Building the HTHR culture

The recent seminar also came up with an interesting hypothesis for making the
new leadership paradigm work in new economy companies. This hypothesis looked at
three steps to build new success stories:

  • Moving the CEO from the top of
    the organizational pyramid to the center of the action. The days have gone
    when leadership could be exercised through systems, directives and control
    mechanisms. The true leader has to be out in the field with the troops,
    shaping the organization’s destiny rather than sitting at the top, barking
    orders;

  • Revitalizing planning, monitoring
    and control systems across the organization. Continuing with normal
    fortnightly or monthly reviews would be akin to locking the stable door
    after the horse has bolted. In a tough market situation, reaction times tend
    to be extremely short and it is crucial to shorten planning and control
    cycles to capitalize on every possible opportunity and minimize the
    likelihood of slip-ups; and

  • Building style flexibility in
    leaders and managers across the board to enable them to deal with each
    situation in an appropriate and not a premeditated manner. This may well be
    the toughest step, since most managers have had their responses conditioned
    by a decade of plenty and will need to sharpen their senses and develop new
    skill-sets to become task-focused and demanding without losing the respect
    and goodwill of their teams and peers.

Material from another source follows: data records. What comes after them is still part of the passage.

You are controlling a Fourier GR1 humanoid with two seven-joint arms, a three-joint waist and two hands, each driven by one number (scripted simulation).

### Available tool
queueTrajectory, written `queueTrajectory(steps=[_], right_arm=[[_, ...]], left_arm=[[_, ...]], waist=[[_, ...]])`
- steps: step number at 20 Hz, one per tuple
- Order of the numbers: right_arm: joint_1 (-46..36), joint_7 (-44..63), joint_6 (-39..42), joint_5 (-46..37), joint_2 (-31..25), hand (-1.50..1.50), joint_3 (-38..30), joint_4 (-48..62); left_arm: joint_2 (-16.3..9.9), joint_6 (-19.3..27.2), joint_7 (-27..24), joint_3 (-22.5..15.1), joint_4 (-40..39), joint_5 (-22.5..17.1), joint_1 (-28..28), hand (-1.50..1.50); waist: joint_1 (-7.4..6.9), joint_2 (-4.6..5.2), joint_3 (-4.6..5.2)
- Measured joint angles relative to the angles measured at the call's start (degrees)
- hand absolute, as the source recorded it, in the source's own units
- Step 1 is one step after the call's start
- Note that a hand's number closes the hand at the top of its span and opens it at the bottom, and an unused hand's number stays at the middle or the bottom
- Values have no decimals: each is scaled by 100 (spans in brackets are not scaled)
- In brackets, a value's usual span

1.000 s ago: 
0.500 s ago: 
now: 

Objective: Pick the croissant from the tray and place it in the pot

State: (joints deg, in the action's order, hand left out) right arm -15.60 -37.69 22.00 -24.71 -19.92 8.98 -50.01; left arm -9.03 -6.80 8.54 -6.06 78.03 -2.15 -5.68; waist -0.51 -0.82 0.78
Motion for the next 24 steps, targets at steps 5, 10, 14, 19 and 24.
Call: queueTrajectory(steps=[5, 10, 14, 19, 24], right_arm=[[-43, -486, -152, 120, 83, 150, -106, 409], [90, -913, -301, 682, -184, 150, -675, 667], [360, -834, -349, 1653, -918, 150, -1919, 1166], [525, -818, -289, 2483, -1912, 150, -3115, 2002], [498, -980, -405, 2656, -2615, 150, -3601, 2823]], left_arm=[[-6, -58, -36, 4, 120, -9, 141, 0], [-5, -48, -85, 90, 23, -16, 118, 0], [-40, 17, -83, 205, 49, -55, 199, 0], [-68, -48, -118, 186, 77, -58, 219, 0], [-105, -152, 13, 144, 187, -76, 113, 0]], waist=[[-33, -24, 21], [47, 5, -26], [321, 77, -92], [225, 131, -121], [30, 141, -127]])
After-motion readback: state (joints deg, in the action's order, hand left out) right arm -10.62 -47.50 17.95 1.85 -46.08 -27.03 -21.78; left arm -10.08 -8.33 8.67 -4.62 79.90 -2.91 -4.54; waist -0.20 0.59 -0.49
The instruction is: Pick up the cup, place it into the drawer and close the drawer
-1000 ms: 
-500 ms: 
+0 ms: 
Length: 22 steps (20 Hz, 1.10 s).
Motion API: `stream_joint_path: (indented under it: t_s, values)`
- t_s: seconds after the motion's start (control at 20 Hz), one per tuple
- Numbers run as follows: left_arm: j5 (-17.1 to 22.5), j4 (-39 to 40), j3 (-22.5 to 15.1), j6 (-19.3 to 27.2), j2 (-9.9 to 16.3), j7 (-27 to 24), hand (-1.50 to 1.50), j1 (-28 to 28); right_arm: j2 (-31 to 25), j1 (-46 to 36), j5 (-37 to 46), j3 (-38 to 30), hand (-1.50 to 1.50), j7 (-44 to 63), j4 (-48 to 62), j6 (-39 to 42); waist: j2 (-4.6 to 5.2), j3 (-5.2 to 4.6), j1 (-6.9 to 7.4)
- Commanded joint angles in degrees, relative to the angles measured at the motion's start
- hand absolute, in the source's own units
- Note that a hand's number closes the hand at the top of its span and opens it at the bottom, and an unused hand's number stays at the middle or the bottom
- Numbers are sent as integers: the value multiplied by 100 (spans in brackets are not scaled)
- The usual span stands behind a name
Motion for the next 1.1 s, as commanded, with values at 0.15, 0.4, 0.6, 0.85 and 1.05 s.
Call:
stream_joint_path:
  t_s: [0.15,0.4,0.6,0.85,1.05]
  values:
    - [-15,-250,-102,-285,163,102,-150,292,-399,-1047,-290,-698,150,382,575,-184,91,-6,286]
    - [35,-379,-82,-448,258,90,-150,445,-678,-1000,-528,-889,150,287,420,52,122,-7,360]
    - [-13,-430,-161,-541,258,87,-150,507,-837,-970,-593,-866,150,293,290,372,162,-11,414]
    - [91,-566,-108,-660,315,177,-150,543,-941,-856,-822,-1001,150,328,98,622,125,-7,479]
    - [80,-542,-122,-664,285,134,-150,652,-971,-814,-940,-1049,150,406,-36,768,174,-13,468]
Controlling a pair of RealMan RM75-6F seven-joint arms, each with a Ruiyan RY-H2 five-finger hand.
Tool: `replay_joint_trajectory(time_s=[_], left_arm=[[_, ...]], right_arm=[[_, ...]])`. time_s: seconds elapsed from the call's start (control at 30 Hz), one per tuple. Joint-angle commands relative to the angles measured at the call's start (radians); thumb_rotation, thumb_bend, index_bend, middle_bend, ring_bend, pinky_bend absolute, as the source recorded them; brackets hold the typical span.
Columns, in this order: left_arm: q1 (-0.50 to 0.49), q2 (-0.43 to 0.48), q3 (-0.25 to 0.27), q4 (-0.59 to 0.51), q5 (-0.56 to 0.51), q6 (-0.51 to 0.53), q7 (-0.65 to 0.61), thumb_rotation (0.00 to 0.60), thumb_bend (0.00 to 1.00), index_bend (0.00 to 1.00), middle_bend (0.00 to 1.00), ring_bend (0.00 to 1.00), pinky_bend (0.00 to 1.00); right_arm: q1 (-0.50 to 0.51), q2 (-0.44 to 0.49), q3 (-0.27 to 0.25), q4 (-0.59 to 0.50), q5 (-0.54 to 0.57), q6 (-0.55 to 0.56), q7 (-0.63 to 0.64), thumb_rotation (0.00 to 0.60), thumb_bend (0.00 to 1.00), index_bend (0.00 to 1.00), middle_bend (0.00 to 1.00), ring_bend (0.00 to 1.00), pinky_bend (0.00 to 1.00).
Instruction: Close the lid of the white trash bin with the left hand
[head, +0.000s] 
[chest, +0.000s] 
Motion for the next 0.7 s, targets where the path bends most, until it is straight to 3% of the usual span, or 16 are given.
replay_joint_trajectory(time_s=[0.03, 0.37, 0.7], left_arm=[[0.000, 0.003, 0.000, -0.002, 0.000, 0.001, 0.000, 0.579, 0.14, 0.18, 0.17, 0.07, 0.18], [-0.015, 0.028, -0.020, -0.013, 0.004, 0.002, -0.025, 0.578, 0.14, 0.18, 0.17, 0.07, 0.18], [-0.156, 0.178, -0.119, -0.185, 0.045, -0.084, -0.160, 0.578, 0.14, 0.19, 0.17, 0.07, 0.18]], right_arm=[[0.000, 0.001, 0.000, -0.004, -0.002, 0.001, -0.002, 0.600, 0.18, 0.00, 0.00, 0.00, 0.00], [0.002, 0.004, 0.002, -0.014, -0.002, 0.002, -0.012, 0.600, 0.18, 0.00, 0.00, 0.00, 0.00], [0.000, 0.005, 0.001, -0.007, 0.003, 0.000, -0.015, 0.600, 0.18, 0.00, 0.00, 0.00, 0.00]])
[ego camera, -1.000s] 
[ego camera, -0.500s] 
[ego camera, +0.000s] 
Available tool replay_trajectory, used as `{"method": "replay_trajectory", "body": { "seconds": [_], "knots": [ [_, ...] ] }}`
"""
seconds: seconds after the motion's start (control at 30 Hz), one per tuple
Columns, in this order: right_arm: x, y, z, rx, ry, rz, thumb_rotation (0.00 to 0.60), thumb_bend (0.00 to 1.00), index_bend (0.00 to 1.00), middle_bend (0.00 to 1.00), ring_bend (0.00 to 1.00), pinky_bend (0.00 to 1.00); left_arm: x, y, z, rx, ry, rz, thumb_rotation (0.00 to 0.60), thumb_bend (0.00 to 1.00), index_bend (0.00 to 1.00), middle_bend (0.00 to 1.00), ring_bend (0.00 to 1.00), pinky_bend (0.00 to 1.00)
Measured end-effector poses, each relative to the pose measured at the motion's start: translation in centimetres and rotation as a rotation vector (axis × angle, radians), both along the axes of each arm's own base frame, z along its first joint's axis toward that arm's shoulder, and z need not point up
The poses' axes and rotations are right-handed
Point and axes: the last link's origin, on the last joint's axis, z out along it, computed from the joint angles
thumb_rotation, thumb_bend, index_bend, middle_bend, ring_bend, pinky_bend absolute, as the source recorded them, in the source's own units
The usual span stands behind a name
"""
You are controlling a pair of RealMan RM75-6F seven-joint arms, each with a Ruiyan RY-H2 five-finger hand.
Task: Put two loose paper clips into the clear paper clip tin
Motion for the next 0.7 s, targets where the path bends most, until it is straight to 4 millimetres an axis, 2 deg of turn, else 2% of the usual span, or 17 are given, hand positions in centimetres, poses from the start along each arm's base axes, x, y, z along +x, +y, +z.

The information technology industry in India is going through a tough phase
at present, but this is no different from the cycles that most industries and
even countries have experienced before. The newness lies not in the problem, but
in the responses that follow. There is little doubt that India is a resilient
country and all of us are capable of providing an adequate response to any
situation–otherwise, the software industry would not have grown in less than a
decade from a few million dollars to its current status of $6 billion-plus.
There are a number of steps to be taken to continue without wavering on the
$80-billion path, and building the HTHR organization is just one of those steps.

Ganesh Natarajan is deputy chairman
and managing director of Zensar Technologies.